Before the upcoming release of smart contracts, the Cardano Foundation set up a bug bounty program with Hackerone. This is supposed to detect potential network vulnerabilities.
White hat hackers are called upon to attack the Cardano chain. Those who find weak points are rewarded. in the Cardano reward program the bounties are divided into four levels, which are measured according to the respective severity, namely low, medium, high and critical.
Searched for errors in node and wallet
We are looking for bugs in the Cardano Wallet or the Cardano Node. Issues rated as low in impact are reimbursed with amounts between $ 200 and $ 300. The highest reward of up to $ 10,000 is earmarked for finding critical errors in the node. Of course, all rewards are paid out in ADA, the Cardano token.
Jeremy Firster, Project Manager at the Cardano Foundation, is behind the need for the Bug Bounty Program:
“Cardano is a leading blockchain ecosystem that aims to enable integrated blockchain solutions worldwide. It is our duty to maintain the highest standards and commitment to code transparency and reliability to ensure that the protocol remains viable for mission-critical applications deployed by individuals, startups, corporations, financial institutions and governments around the world. ”
Hackerone has a solid track record. The company has already served over 2,400 customers with its large community of ethical hackers. More than 240,000 security vulnerabilities were found and reported.

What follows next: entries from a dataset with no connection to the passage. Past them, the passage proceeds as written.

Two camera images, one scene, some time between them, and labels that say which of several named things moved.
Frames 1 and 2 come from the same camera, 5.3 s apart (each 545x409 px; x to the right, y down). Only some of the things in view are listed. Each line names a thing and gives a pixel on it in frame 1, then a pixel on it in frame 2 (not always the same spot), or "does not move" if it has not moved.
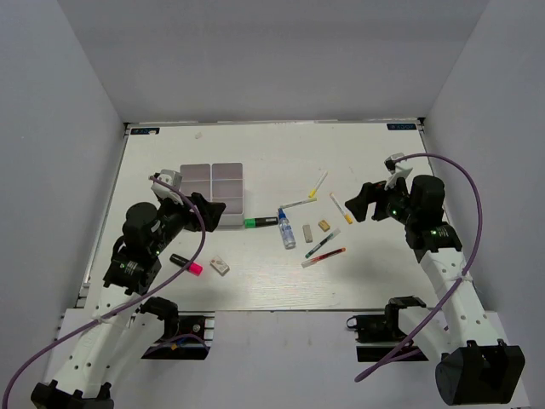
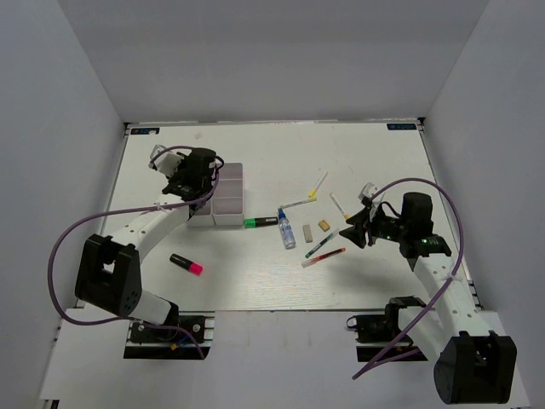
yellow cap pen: [318, 184] does not move
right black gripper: [358, 204] to [358, 234]
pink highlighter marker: [193, 267] does not move
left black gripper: [212, 210] to [176, 177]
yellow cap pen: [311, 198] does not move
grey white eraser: [307, 233] does not move
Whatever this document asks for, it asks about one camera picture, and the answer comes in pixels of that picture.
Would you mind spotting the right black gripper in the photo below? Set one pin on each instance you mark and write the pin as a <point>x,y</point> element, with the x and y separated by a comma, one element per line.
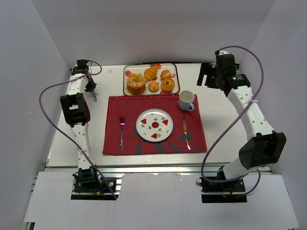
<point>207,78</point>

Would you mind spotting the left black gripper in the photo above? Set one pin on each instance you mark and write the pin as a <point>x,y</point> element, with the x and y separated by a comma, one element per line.
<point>90,86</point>

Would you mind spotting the orange bundt cake bread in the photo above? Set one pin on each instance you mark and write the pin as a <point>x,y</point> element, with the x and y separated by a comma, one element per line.
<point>136,84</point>

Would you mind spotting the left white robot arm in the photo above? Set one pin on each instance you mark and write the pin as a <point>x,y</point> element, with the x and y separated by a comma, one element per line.
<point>77,114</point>

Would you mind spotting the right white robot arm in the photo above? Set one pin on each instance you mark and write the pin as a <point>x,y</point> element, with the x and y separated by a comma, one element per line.
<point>265,145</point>

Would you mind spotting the silver fork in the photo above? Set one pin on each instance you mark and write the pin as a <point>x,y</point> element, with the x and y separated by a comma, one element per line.
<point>122,125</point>

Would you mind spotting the light blue mug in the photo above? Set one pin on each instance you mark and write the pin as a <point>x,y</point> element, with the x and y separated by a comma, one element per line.
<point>186,99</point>

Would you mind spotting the small cream filled bun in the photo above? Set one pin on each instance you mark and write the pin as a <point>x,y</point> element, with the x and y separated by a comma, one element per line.
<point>165,74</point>

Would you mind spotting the glazed donut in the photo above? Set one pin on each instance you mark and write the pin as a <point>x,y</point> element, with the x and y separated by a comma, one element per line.
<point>167,84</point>

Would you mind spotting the red cloth placemat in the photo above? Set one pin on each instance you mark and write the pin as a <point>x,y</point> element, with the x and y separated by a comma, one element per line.
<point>132,107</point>

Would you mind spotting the strawberry pattern serving tray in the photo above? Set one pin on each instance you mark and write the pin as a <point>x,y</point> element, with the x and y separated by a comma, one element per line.
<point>140,68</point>

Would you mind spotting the small round muffin bun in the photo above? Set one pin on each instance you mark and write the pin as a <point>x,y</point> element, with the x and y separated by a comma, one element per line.
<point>153,86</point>

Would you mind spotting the croissant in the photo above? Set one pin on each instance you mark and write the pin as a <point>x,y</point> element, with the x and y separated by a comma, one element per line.
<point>150,73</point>

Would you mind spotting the white watermelon pattern plate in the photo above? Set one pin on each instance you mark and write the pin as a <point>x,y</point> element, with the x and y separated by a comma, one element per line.
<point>154,125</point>

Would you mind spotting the iridescent table knife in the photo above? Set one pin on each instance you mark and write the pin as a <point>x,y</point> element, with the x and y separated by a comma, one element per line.
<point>186,133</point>

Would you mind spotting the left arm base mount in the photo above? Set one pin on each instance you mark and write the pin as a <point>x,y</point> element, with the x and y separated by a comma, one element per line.
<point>89,185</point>

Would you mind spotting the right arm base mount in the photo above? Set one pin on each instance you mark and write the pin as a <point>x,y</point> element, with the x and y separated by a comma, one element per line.
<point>219,193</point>

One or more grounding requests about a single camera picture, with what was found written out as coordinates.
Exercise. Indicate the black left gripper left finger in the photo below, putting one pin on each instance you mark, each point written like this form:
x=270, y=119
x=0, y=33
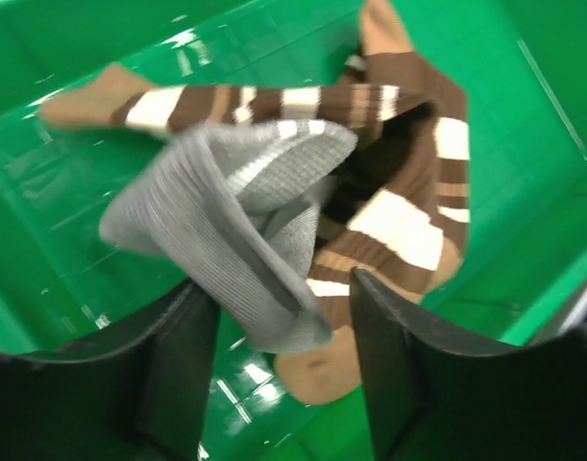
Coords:
x=135, y=390

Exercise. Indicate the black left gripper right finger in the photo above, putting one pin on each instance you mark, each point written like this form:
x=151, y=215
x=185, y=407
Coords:
x=436, y=391

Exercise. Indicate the grey sock white stripes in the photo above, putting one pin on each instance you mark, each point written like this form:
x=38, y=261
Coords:
x=237, y=209

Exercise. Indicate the brown cream striped sock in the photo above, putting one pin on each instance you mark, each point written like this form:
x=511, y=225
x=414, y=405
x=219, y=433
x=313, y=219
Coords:
x=118, y=97

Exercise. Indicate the green plastic tray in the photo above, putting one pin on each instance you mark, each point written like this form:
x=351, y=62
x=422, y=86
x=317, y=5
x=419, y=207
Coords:
x=523, y=64

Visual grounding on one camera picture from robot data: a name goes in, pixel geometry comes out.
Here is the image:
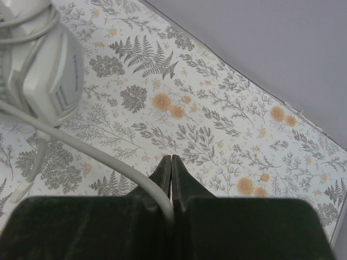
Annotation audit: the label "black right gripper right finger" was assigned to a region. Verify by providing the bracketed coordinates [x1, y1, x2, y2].
[171, 155, 335, 259]

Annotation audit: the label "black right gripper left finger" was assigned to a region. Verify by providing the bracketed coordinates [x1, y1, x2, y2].
[0, 154, 174, 260]

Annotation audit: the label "grey headphone cable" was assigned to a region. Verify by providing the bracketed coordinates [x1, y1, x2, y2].
[0, 0, 174, 220]

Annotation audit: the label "white grey headphones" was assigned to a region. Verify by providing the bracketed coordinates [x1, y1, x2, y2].
[1, 1, 84, 203]

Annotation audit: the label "floral patterned table mat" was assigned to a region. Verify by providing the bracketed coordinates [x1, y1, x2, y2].
[52, 1, 346, 241]

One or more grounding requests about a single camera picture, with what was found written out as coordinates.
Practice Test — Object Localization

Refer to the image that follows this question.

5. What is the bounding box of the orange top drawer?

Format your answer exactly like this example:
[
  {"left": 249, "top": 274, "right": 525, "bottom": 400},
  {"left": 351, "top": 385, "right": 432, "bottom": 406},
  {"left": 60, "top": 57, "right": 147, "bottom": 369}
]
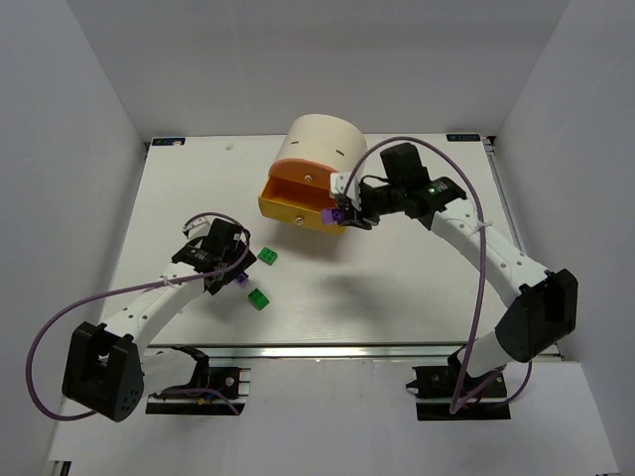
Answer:
[{"left": 262, "top": 158, "right": 336, "bottom": 197}]

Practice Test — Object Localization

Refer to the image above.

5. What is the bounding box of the yellow drawer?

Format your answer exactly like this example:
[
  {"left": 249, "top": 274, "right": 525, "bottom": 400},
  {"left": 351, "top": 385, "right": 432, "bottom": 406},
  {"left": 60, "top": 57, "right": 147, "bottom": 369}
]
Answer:
[{"left": 258, "top": 177, "right": 344, "bottom": 235}]

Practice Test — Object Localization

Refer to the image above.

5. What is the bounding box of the cream drawer cabinet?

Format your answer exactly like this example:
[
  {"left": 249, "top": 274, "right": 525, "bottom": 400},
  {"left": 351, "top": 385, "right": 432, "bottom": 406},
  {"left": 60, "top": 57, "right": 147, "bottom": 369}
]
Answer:
[{"left": 271, "top": 114, "right": 367, "bottom": 173}]

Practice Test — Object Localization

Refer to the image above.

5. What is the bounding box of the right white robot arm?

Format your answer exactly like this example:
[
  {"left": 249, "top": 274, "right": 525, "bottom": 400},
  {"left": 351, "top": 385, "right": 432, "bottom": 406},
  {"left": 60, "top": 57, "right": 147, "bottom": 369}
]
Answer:
[{"left": 329, "top": 142, "right": 578, "bottom": 384}]

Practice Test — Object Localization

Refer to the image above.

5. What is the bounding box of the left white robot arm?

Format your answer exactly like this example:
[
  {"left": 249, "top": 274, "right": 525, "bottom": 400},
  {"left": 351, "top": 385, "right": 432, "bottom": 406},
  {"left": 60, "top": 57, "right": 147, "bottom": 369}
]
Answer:
[{"left": 62, "top": 216, "right": 255, "bottom": 421}]

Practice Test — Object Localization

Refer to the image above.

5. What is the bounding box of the green lego brick middle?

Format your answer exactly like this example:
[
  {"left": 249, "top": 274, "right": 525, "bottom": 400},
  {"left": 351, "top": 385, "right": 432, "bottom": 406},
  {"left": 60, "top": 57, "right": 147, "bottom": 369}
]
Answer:
[{"left": 258, "top": 247, "right": 278, "bottom": 266}]

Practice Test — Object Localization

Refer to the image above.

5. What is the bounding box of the green lego brick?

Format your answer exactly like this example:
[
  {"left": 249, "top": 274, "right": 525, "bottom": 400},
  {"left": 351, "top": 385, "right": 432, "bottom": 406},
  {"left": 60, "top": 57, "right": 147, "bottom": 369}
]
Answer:
[
  {"left": 258, "top": 247, "right": 278, "bottom": 266},
  {"left": 247, "top": 289, "right": 270, "bottom": 311}
]

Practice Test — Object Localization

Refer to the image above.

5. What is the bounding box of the green lego brick lower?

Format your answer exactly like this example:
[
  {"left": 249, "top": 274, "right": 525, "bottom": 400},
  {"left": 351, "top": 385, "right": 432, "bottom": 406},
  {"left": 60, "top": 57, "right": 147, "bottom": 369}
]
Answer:
[{"left": 247, "top": 289, "right": 270, "bottom": 311}]

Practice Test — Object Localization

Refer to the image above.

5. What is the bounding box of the blue label left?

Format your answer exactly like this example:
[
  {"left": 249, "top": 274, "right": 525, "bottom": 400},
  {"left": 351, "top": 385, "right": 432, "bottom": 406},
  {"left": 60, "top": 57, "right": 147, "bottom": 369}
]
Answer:
[{"left": 151, "top": 137, "right": 186, "bottom": 147}]

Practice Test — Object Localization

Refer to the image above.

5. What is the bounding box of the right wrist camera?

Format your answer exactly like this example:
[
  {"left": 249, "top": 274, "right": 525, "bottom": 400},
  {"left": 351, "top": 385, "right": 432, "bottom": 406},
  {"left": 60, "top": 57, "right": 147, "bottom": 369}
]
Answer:
[{"left": 329, "top": 173, "right": 361, "bottom": 210}]

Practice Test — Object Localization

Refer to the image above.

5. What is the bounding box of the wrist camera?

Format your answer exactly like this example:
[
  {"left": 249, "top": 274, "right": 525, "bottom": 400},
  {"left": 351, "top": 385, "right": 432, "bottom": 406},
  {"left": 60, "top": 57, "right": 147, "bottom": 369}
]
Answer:
[
  {"left": 183, "top": 217, "right": 210, "bottom": 240},
  {"left": 329, "top": 173, "right": 361, "bottom": 210}
]

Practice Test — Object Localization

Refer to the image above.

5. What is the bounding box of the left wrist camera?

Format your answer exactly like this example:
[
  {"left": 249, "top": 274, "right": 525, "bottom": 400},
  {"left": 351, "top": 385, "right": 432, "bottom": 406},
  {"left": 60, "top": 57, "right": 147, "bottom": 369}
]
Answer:
[{"left": 183, "top": 217, "right": 210, "bottom": 240}]

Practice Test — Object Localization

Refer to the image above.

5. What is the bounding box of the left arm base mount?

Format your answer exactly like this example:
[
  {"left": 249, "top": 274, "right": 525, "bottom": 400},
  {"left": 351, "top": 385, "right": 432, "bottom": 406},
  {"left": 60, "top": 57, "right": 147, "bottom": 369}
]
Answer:
[{"left": 142, "top": 345, "right": 251, "bottom": 417}]

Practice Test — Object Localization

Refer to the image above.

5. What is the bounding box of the aluminium rail front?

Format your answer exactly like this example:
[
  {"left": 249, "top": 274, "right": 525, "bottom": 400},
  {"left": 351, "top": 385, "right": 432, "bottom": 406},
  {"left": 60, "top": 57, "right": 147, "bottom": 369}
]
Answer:
[{"left": 148, "top": 340, "right": 562, "bottom": 361}]

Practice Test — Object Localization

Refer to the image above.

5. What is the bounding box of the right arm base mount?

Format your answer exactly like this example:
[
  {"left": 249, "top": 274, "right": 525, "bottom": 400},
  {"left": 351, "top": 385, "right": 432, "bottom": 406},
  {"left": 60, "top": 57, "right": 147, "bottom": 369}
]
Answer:
[{"left": 404, "top": 364, "right": 512, "bottom": 422}]

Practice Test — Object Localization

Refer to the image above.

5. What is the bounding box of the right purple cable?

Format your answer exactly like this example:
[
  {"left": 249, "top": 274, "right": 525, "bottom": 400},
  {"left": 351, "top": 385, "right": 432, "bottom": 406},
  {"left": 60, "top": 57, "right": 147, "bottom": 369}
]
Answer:
[{"left": 345, "top": 137, "right": 535, "bottom": 416}]

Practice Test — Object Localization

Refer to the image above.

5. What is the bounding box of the purple cable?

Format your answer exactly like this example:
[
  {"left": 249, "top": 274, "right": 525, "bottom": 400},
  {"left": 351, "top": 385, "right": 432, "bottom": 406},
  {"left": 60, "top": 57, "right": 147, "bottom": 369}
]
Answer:
[
  {"left": 25, "top": 212, "right": 250, "bottom": 422},
  {"left": 345, "top": 137, "right": 535, "bottom": 416}
]

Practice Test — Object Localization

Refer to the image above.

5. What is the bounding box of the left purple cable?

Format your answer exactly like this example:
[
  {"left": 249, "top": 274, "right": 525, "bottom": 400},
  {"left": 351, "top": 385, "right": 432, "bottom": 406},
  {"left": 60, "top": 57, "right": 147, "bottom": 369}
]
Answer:
[{"left": 25, "top": 212, "right": 250, "bottom": 422}]

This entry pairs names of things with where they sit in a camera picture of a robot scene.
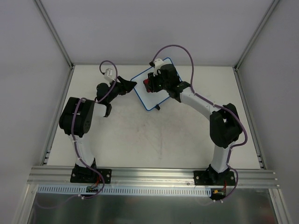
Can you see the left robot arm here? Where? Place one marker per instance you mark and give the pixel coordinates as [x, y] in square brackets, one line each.
[76, 120]

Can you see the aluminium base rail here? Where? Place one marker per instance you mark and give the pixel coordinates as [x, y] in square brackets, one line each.
[153, 177]

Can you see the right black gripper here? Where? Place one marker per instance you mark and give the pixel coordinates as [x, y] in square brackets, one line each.
[152, 81]

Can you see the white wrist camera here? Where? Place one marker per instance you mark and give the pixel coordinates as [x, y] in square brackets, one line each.
[108, 75]
[156, 64]

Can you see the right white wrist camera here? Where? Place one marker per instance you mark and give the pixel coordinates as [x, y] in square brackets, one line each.
[156, 64]

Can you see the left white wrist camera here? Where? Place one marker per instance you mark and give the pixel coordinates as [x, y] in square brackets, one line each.
[108, 75]

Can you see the aluminium frame post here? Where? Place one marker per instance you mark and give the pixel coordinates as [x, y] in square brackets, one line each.
[44, 14]
[257, 32]

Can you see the right aluminium frame post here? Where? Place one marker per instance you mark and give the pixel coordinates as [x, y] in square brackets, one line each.
[257, 32]

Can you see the black mounting plate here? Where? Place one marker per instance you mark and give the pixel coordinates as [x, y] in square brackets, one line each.
[85, 175]
[205, 179]

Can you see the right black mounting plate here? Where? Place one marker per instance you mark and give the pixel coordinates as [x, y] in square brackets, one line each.
[205, 179]

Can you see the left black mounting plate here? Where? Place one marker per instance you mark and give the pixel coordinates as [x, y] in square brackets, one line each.
[85, 175]

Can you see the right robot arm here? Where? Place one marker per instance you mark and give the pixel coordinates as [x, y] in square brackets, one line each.
[224, 123]

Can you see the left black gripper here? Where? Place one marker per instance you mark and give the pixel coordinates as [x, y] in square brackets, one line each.
[120, 85]

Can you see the white slotted cable duct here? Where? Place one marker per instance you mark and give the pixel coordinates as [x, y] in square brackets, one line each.
[125, 190]

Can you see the red bone-shaped eraser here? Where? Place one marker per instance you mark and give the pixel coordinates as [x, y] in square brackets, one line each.
[146, 84]

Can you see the left aluminium frame post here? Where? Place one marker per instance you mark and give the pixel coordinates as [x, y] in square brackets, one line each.
[44, 14]

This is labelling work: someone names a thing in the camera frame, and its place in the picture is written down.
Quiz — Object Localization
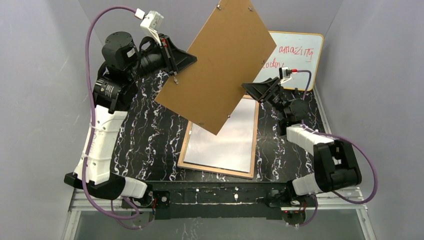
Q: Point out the black marble pattern mat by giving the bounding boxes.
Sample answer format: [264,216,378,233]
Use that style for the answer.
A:
[110,71,314,183]

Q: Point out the brown cardboard backing board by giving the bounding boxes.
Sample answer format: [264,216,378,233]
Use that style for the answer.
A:
[155,0,276,135]

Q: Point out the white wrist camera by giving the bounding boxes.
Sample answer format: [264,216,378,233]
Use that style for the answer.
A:
[140,10,164,45]
[278,66,293,85]

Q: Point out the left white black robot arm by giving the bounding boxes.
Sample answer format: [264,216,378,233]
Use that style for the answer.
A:
[64,31,197,200]

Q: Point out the printed photo with white border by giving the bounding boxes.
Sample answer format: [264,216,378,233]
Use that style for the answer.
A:
[183,98,259,174]

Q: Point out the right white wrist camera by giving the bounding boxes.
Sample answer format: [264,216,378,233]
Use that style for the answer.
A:
[278,66,293,85]

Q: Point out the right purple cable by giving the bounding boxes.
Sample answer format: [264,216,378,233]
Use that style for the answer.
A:
[289,69,379,227]

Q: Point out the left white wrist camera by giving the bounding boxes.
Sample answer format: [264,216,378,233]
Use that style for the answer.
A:
[140,10,164,45]

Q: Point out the yellow rimmed whiteboard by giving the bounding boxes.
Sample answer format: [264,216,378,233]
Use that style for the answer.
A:
[254,31,324,91]

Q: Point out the white wooden picture frame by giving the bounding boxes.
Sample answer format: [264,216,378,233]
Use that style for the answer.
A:
[176,94,261,180]

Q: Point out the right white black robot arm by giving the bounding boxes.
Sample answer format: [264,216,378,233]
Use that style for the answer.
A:
[242,77,362,207]

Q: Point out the aluminium rail base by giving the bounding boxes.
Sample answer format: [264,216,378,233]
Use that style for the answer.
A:
[62,181,376,240]

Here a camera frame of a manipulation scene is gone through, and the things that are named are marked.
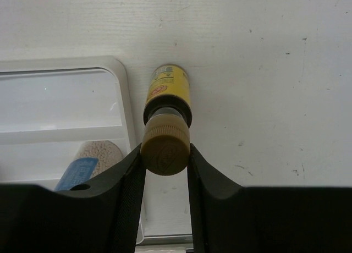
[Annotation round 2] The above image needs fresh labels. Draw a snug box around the white tiered plastic tray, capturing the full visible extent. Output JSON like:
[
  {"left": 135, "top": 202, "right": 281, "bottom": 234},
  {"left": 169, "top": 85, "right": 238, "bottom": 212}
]
[{"left": 1, "top": 56, "right": 137, "bottom": 190}]

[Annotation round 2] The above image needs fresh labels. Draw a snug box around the silver-lid shaker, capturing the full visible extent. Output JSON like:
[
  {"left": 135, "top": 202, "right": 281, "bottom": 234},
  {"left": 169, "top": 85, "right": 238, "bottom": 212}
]
[{"left": 54, "top": 141, "right": 123, "bottom": 191}]

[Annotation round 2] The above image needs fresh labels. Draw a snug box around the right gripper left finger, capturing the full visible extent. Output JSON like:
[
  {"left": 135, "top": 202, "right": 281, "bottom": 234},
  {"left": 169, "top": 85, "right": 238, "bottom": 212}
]
[{"left": 1, "top": 148, "right": 146, "bottom": 252}]

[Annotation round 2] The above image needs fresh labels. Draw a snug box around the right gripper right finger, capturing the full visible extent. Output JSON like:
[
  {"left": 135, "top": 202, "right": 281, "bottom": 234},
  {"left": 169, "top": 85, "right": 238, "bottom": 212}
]
[{"left": 187, "top": 146, "right": 351, "bottom": 252}]

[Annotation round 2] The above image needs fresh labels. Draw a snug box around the yellow small bottle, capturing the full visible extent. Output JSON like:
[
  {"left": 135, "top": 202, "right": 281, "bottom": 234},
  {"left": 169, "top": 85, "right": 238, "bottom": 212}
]
[{"left": 140, "top": 64, "right": 193, "bottom": 176}]

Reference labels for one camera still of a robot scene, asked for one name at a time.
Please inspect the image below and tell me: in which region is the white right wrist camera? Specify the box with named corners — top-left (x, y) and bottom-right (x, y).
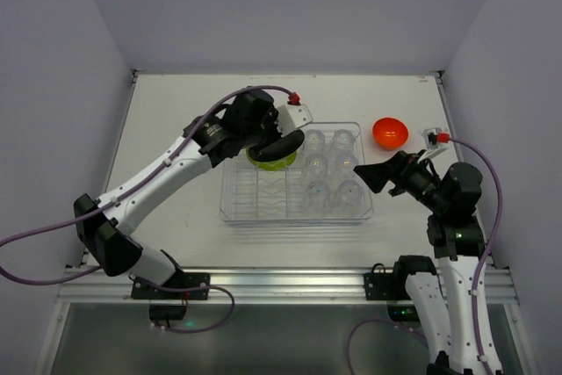
top-left (418, 127), bottom-right (447, 162)

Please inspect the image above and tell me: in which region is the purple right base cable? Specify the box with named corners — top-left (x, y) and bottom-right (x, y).
top-left (346, 317), bottom-right (431, 375)

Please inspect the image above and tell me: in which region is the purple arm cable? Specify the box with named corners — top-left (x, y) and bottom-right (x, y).
top-left (0, 85), bottom-right (302, 285)
top-left (438, 132), bottom-right (503, 367)

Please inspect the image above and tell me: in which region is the orange plastic bowl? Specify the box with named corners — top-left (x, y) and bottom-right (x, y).
top-left (372, 117), bottom-right (409, 150)

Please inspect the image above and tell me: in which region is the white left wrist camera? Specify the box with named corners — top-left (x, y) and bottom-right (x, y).
top-left (277, 104), bottom-right (313, 136)

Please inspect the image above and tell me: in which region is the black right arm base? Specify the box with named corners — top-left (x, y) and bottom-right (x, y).
top-left (363, 263), bottom-right (398, 301)

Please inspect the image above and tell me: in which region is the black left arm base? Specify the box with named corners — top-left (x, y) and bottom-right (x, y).
top-left (131, 271), bottom-right (210, 300)

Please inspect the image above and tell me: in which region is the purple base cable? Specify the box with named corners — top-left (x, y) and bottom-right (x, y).
top-left (126, 273), bottom-right (236, 334)
top-left (346, 317), bottom-right (431, 375)

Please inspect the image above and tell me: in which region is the aluminium mounting rail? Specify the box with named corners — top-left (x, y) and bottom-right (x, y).
top-left (56, 266), bottom-right (519, 306)

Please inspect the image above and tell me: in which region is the clear plastic dish rack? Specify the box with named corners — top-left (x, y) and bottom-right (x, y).
top-left (220, 121), bottom-right (373, 226)

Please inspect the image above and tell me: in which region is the green plate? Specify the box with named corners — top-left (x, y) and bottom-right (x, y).
top-left (246, 150), bottom-right (298, 171)

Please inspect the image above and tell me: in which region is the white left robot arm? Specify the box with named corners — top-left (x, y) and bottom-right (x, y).
top-left (74, 85), bottom-right (278, 285)

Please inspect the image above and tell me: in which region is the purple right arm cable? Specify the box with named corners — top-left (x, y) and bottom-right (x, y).
top-left (438, 132), bottom-right (503, 367)

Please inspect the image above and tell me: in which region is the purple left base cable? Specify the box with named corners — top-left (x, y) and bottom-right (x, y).
top-left (126, 273), bottom-right (236, 334)

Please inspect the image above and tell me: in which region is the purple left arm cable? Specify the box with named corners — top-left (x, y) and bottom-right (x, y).
top-left (0, 85), bottom-right (302, 285)

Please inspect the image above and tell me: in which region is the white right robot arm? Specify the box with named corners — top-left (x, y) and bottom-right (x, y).
top-left (354, 151), bottom-right (503, 374)

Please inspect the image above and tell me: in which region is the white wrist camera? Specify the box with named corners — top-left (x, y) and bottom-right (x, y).
top-left (277, 104), bottom-right (313, 136)
top-left (418, 127), bottom-right (447, 162)

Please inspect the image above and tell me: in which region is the black plate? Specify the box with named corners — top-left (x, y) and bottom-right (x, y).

Cardano is currently the third largest cryptocurrency by market capitalization. On September 12th, the Alonzo Hard Fork Combinator is on the agenda. The update introduces the long-awaited smart contracts that should make Cardano a major Ethereum competitor. Cardano wants to cut a large piece of the defi cake. The NFT market could also benefit from alternatives. Untreated security loopholes would be bad for business.
So far, the Cardano developers have been using automated scanners to look for weak points. However, they only recognize security gaps that are not very complex. Complex, interconnected vulnerabilities require a professional search by qualified hackers. All major software houses have now introduced corresponding bug bounty programs. Google, for example, had completely modernized its recently.